Stop Failing and Start Succeeding at Agile Management

There is no guaranteed success rate with any management approach – agile management included. It’s important to recognize that failures and missteps could happen within your agile management system. In learning why, your team is struggling with agile, you can make the actionable changes that put you on the path to agile management success.

Now, we know that no one likes to admit when they’re struggling or failing – but to be a true leader for your team and organization, you must speak up. Otherwise, you and your team will remain on a constant vicious cycle of hope for success, failure, frustration, and ultimately collapse.

 

The tangential impacts of agile management failure run deep within an organization, resulting in lost customers, lack of confidence from upper management, distrust in agile with your team members, and more than likely the loss of key star performers. After all, no one wants to be part of a project or series of projects that just can’t make it to the success point.

 

As an agile management leader, product owner, scrum master, or agile team member – it’s up to you to be proactive in forcing change. When taking a hard and honest look at how you’re doing agile – look for these warning flags.

 

Lack of Team Communication

One of the fundamentals of a successful agile team is one that embraces communication. During daily stand-ups, pair programming, iteration reviews, retrospectives, and pretty much anytime the team is working – they should be communicating.

When your team is not talking, it’s hard to know what really is and isn’t going on. Then suddenly you’re two days away from the end of the iteration and you find out the acceptance tests haven’t been reviewed or there are blockers which have halted progress.

Create an environment that fosters communication – carefully choose your team members, give them the tools they need to communicate easily, be vocal yourself and speak up when you’re dealing with a problem.

 

Unclear ScrumMaster Role

It’s very common for the ScrumMaster to be a recent hire or member of the team. Not only is your team struggling to adjust to a new approach to management and development, now there is a new person who no one knows or trusts. In some teams, the addition of a ScrumMaster gives the team members a sense that they’re not capable to work without a “babysitter”.

You know that this is not the role of the ScrumMaster – and your team needs to know this. Make sure it’s very clear that the ScrumMaster is there to help the team in meeting their deliverables. Your ScrumMaster should be looking after the team in the sense that she removes blockers, communicates with the product owner, provides advice on agile best-practices, and really helps out in any way possible.

Product Owner Lacks Expertise

It can be challenging, particularly in highly technical agile software development teams, for the product owner to fit in.
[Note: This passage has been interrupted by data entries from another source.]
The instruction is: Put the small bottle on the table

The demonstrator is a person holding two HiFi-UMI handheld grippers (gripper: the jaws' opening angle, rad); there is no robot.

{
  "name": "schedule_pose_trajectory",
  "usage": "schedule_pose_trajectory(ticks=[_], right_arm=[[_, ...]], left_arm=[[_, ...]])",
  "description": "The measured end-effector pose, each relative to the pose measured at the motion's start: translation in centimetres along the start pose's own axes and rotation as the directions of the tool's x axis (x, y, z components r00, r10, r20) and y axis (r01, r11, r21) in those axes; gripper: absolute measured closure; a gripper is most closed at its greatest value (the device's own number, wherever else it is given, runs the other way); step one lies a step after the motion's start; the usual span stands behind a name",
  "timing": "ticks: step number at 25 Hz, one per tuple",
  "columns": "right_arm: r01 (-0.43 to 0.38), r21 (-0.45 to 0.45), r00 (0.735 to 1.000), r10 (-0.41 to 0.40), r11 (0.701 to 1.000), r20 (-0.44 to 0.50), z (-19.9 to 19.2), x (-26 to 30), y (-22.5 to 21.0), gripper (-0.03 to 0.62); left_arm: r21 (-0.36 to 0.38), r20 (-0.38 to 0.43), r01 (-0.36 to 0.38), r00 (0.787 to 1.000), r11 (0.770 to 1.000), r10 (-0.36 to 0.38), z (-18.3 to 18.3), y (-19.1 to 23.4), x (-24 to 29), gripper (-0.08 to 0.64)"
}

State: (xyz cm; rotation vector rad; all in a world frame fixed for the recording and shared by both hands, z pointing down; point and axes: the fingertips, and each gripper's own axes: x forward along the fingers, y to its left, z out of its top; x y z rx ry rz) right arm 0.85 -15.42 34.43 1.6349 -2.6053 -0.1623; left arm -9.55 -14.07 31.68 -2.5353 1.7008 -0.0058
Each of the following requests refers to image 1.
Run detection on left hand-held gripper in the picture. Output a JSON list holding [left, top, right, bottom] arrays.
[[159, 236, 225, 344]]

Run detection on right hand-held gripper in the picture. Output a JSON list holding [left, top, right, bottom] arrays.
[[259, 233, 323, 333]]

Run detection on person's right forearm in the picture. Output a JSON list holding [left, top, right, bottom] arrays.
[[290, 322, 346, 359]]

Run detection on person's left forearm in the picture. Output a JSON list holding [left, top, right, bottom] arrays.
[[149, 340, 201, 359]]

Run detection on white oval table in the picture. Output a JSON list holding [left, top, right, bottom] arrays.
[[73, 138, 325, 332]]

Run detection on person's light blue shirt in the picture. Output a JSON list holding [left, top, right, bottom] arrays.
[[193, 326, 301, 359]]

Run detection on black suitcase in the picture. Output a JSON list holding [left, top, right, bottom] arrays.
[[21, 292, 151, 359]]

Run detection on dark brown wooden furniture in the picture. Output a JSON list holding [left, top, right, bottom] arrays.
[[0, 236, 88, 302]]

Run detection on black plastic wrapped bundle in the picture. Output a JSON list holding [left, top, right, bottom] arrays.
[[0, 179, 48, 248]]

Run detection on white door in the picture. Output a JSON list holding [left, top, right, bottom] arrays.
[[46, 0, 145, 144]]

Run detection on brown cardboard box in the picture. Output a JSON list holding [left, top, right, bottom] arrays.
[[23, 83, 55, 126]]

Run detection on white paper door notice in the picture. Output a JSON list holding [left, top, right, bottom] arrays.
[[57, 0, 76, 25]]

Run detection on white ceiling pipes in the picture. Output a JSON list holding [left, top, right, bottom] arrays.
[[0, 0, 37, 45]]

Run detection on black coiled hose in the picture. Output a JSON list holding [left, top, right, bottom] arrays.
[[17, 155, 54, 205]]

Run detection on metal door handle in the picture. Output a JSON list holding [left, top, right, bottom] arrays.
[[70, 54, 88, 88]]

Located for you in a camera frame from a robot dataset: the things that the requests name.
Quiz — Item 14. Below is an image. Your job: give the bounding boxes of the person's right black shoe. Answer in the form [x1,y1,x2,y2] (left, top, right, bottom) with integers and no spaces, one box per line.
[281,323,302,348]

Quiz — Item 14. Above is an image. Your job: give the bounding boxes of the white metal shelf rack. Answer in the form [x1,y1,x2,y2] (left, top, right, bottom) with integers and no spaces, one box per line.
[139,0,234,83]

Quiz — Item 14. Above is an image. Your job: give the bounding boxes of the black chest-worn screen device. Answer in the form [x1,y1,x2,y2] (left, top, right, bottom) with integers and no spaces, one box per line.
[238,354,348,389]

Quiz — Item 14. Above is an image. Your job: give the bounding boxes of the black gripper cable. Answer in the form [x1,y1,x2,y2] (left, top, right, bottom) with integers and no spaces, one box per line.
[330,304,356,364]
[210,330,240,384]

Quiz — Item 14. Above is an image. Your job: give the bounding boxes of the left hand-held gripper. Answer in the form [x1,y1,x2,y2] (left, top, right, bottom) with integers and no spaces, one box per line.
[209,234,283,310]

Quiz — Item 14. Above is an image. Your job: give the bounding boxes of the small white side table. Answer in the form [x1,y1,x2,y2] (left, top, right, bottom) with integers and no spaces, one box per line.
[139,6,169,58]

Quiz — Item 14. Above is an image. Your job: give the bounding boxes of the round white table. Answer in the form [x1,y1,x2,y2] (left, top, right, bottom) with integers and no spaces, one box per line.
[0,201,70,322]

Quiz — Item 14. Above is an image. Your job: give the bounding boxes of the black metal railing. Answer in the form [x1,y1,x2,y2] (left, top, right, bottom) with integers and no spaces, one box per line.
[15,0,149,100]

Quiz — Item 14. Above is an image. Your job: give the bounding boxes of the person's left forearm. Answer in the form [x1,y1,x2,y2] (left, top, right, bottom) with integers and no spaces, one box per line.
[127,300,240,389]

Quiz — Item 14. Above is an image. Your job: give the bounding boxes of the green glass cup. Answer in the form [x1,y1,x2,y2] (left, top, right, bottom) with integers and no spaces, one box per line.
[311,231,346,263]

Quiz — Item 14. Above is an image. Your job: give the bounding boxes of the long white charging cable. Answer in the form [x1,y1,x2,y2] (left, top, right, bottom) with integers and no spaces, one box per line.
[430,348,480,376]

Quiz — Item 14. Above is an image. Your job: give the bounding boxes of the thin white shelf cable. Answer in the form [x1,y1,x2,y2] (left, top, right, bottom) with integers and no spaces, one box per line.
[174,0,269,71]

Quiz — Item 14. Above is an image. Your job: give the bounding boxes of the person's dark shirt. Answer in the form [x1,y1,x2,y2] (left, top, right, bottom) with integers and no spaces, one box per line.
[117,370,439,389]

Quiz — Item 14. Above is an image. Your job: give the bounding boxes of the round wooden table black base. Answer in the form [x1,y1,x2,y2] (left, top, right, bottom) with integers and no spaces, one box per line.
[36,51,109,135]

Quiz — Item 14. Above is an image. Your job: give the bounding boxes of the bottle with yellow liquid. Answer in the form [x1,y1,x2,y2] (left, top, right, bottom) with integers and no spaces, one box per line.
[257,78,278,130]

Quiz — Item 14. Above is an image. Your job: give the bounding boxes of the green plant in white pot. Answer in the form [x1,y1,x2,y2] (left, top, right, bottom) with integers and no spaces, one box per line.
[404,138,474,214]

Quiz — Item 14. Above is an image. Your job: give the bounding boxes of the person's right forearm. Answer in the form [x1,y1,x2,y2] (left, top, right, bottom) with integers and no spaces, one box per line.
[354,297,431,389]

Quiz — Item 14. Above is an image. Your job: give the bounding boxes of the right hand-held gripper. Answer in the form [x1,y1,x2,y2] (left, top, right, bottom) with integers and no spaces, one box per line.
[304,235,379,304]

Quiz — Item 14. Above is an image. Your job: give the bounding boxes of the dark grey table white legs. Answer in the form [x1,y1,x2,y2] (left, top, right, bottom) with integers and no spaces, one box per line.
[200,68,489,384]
While the product owner doesn’t need the same level of technical skills as your developers, he does need to be an authority of expertise on your key niche and influencing industry trends and momentum.

The product owner is responsible for the vision and path of your product. Working with the agile teams, upper management, marketing, sales, and customers to drive the product in the right direction. When the product owner lacks critical industry and domain knowledge, failure is inevitable. The teams are left scrambling with unclear stories, the customers are not getting what they need, and eventually the entire agile system collapses.
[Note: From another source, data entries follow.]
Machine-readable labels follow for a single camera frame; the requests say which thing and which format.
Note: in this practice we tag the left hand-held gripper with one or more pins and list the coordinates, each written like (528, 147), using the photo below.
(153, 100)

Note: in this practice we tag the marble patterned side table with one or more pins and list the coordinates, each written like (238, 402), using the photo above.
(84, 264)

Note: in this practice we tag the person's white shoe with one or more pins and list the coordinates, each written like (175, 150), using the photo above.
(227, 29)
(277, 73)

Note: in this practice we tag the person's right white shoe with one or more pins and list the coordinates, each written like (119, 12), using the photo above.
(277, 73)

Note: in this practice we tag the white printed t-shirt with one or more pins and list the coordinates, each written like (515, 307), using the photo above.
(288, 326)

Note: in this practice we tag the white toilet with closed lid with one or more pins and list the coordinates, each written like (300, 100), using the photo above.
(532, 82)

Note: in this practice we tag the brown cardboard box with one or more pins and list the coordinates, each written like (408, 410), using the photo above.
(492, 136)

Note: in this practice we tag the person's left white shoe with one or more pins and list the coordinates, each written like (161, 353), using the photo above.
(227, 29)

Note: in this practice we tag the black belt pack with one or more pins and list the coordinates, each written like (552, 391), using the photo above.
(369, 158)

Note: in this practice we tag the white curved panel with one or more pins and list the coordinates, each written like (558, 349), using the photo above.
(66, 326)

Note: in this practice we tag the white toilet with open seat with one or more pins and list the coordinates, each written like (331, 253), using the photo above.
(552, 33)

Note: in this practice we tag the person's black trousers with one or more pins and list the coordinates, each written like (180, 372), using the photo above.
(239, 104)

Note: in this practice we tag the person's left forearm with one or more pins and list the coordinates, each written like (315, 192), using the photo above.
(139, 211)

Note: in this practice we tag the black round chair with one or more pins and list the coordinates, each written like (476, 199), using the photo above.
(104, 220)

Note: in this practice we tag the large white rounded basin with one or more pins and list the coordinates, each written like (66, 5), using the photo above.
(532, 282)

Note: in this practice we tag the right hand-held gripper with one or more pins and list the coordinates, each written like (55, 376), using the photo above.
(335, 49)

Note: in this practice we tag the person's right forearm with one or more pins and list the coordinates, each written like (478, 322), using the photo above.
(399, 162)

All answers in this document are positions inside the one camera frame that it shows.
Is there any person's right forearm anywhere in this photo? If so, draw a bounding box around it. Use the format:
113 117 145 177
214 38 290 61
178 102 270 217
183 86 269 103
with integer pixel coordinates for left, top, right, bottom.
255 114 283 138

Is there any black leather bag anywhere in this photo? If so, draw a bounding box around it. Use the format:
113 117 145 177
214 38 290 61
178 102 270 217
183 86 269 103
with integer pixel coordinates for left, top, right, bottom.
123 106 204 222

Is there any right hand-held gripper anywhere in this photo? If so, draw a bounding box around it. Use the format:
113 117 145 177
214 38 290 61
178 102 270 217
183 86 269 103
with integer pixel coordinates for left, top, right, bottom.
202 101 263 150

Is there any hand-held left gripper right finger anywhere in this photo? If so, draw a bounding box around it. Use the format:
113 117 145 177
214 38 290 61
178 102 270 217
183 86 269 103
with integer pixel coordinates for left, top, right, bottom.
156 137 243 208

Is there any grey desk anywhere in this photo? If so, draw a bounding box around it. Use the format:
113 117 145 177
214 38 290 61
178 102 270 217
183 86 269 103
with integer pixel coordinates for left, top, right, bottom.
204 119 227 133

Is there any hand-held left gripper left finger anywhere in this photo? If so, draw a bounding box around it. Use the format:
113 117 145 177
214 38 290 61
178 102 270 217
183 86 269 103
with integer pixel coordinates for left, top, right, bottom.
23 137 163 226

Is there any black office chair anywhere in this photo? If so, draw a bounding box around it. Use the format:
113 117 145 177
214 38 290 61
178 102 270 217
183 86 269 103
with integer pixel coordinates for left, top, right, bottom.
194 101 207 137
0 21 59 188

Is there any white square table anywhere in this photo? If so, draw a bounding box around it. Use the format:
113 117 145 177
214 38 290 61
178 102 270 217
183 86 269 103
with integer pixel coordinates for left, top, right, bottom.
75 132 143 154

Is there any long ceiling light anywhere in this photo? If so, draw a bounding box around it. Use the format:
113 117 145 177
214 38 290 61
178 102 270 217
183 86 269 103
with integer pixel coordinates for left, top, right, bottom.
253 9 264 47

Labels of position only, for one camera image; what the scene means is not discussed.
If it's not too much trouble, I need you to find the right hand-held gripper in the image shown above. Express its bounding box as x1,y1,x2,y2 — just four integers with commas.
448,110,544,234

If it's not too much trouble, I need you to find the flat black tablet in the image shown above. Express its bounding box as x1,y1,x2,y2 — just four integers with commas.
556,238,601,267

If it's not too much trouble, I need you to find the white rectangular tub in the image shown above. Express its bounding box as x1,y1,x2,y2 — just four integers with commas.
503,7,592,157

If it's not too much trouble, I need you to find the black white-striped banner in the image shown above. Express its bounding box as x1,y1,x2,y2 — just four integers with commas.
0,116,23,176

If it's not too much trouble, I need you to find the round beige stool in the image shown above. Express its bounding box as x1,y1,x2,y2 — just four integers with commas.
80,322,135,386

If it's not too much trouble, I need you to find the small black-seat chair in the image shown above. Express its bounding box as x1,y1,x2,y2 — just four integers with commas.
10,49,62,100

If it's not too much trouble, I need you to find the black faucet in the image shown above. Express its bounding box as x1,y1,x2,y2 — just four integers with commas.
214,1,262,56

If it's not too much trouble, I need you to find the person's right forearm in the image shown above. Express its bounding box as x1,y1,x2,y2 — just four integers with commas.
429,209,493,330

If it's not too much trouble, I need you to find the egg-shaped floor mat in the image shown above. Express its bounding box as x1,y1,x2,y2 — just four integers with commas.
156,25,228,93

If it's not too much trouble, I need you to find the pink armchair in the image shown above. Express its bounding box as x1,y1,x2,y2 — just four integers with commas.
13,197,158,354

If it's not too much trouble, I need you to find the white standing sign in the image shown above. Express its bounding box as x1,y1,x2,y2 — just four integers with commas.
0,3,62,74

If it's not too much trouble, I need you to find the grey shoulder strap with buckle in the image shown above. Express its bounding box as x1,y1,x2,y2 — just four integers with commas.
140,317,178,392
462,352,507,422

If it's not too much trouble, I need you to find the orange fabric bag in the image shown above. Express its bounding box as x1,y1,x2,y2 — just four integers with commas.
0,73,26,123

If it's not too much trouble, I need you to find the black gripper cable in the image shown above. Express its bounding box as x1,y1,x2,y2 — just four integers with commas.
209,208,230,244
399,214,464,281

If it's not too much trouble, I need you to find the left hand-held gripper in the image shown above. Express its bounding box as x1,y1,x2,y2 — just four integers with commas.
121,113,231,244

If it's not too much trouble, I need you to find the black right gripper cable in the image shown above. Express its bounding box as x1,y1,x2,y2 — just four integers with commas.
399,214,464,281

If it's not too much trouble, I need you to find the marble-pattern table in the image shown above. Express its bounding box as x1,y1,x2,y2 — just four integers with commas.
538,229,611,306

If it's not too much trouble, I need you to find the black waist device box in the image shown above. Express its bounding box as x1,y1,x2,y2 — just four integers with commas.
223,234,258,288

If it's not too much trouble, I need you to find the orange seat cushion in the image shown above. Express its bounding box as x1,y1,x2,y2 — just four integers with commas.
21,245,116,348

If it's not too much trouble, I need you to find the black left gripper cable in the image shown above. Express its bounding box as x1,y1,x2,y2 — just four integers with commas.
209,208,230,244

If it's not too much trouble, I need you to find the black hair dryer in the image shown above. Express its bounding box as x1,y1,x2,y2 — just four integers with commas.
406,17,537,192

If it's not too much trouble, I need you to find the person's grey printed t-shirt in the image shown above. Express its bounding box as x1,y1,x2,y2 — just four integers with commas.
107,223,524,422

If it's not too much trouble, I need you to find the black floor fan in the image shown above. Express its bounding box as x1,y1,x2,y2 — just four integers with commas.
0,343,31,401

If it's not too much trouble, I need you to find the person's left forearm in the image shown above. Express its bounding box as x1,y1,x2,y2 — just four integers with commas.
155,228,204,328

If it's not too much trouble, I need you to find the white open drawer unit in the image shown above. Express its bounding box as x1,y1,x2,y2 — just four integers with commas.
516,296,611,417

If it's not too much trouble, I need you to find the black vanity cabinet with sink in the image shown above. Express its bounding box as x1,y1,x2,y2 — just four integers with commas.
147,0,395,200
Agile Training Didn’t Happen

Do not skimp on agile training. You cannot expect your team to succeed at agile if they don’t know anything about it. Without training, it’s only a matter of time for the team to slip back into the processes and methodologies they’ve always used.
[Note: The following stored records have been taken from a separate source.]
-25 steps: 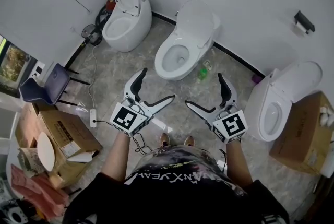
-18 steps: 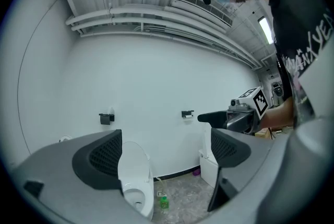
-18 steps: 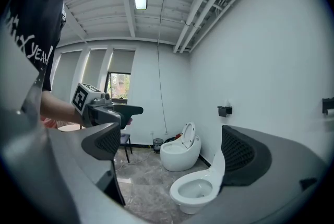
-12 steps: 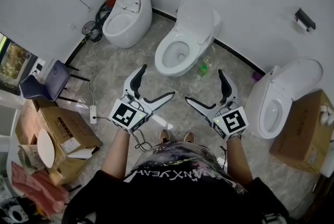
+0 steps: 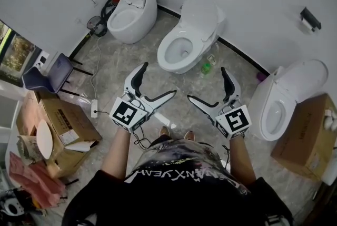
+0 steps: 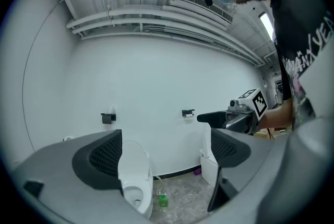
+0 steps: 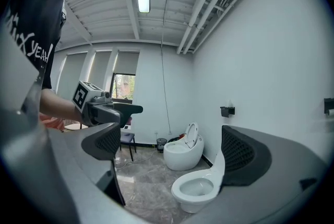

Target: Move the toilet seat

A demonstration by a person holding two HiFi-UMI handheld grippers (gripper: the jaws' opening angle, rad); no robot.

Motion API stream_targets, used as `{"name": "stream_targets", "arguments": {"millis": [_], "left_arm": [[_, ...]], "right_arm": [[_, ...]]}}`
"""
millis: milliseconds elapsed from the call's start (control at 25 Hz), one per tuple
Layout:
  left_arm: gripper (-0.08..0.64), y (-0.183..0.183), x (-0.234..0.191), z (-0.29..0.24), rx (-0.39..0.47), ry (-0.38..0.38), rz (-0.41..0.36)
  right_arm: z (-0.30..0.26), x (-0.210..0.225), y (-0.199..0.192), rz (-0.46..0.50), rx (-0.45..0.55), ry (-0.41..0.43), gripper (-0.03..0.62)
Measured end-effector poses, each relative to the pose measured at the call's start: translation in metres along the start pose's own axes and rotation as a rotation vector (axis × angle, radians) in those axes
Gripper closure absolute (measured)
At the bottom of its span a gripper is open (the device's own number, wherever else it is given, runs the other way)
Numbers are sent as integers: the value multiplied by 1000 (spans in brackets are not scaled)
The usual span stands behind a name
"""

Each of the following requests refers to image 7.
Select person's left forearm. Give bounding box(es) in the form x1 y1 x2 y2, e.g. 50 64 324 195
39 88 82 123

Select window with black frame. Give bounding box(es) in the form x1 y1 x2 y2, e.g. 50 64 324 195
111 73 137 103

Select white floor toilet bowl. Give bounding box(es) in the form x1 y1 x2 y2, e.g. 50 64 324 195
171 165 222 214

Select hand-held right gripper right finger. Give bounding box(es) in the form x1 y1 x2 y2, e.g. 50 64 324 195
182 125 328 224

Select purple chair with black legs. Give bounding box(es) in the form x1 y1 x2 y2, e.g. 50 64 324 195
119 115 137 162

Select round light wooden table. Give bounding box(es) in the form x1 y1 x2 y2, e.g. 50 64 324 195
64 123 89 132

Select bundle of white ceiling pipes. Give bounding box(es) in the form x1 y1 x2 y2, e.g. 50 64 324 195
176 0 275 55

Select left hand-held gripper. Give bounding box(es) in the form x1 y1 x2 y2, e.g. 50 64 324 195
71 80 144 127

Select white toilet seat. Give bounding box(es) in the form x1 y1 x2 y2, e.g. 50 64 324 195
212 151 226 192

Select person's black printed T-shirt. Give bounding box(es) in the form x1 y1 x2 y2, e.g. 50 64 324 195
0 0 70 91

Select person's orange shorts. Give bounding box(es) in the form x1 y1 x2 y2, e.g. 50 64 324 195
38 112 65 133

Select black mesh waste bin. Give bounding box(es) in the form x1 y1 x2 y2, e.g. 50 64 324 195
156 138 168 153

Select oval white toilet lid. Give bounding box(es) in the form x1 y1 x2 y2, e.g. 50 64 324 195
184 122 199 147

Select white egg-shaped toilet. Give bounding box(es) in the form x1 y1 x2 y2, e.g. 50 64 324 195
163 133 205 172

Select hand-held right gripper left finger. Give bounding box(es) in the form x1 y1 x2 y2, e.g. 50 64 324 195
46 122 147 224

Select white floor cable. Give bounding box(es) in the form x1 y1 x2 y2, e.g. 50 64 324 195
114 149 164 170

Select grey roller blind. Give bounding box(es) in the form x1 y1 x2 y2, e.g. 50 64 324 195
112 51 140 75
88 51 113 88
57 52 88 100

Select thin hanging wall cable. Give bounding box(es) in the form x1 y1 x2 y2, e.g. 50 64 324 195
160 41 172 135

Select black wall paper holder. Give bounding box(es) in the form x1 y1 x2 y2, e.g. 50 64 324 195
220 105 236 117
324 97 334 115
To ensure a true adoption of agile development and management, your team needs the knowledge, resources, and background to succeed. Consider bringing in an agile coach who stays on-site for up to six months to help guide the team. Hold regular refresher sessions, lunch-and-learns, and collect feedback on what is and isn’t working.

Don’t let any of your team members skip the agile training. Everyone must be on-board and understand the reasoning behind agile. Get key team members invested in learning about agile, send them on conferences and encourage them to provide guidance to anyone who needs it.

Using the Wrong or Old Tools

Remember the first point about communication – well, your agile management tools are critical in enabling this communication. Old, flat software that doesn’t support collaboration, instant communication, ease-of-sharing, or the creation of actionable stories – simply doesn’t work in agile.

Give your team the software and tools they need. Talk to them, ask them what their barriers are with the current tools. Find out what they want out of their agile tools. Do your research, test your options, give your team ownership in choosing the agile tools that will provide real support and success.

Creating Agile Management Success

Remember that agile is more than a system or practice, it’s a methodology that guides you in how you interact with your team members, customers, and organization goals. Half the battle for most teams is in having access to the right information at the right time – keep the lines of communication open and put a real focus on collaboration.

Listen to your team, hold retrospectives, give everyone an equal voice – doing so encourages teamwork and puts an emphasis back on the individual. Remove the barriers, eliminate blockers and get everyone working together.

When you realize agile management success, don’t see this as the time to sit back and relax your focus. True continued success is a constant process that takes flexibility, openness, acceptance to change, and collaboration. Complacency with your agile management approach can quickly put you back where you don’t want to be. Stay proactive and ready to adapt as needed.